Mr. Scardino described Mr. Stanford as a “Texas boy, born in Mexia, Tex.,” who was a generous philanthropist. Of the allegations of a Ponzi scheme, he said there was no such evidence and the government’s case was “sloppy.”

“He paid every penny that was promised,” Mr. Scardino argued. “He didn’t take the money and run.”

The case involves two competing narratives intended to tug at the emotions of the jurors. For the prosecution, the Stanford case is a Ponzi scheme in which he and five co-conspirators gave investors false financial statements indicating that the high-interest C.D.’s he offered were invested in conservative assets when $2 billion was actually lent to Mr. Stanford.
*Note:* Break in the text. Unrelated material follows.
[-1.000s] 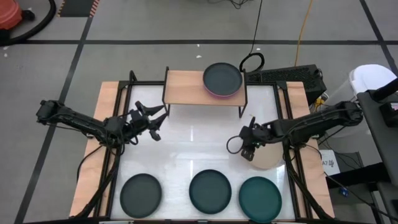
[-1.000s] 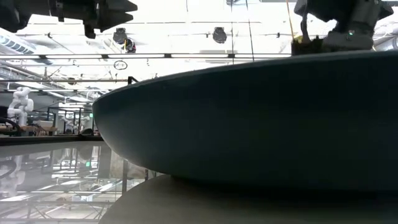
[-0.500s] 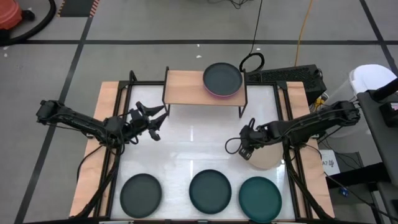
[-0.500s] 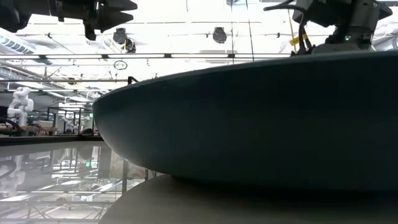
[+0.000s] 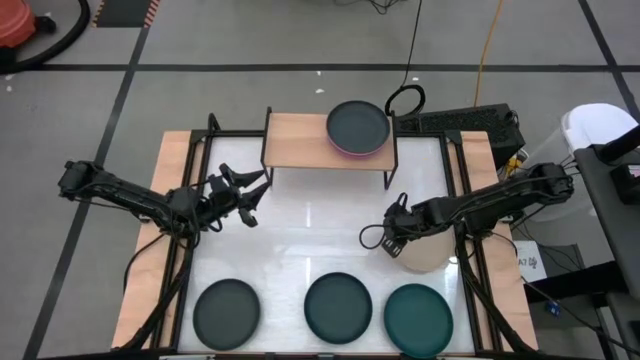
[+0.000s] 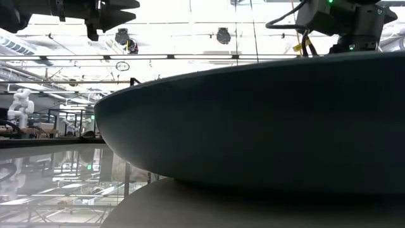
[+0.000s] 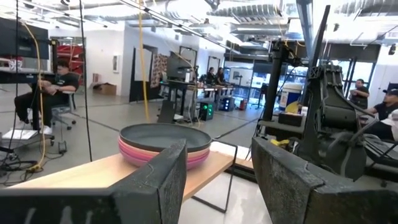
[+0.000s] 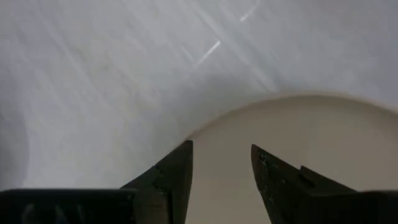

Auditors, along with the head of the Antiguan Regulatory Commission, received bribes to cover up the scheme and misinform the S.E.C. starting in 2005, according to the prosecution. When investors began taking out their assets, Mr. Costa said, Mr. Stanford got desperate and lied to investors that he had put $700 million of his own money in the bank, and then flew to Libya looking for an infusion of money. After that, Mr. Costa said, Mr. Stanford “waved a magic wand” to claim that land he had bought in Antigua for $63 million was suddenly worth $3 billion to fraudulently pad the assets of his bank.

Mr. Stanford’s lawyers portrayed him as a victim of an overly aggressive federal government investigation. “They seized everything, and when I say everything, I mean everything. They even took his underwear,” he said. “From a billionaire to nothing.”

The jury, chosen in a two-day process, listened intently and many took notes. While in custody in a medium-security prison outside Houston, Mr. Stanford was seriously beaten by a fellow inmate in a dispute about a telephone, suffering several broken facial bones and a concussion. A year ago, United States District Judge David Hittner ruled that he was unfit to stand trial after psychiatrists said the beating and subsequent overmedication had warped his memory and left him in no condition to defend himself.

Last month, Mr. Stanford’s lawyers argued that he still could not defend himself. But Judge Hittner ordered the trial to go on, in part because a government psychologist said it was likely that Mr. Stanford had fabricated answers to a battery of memory tests. Defense lawyers have said they intend to put Mr. Stanford on the stand.

Neither the beating nor any memory loss was addressed in Tuesday’s opening arguments. The trial is expected to last at least six weeks.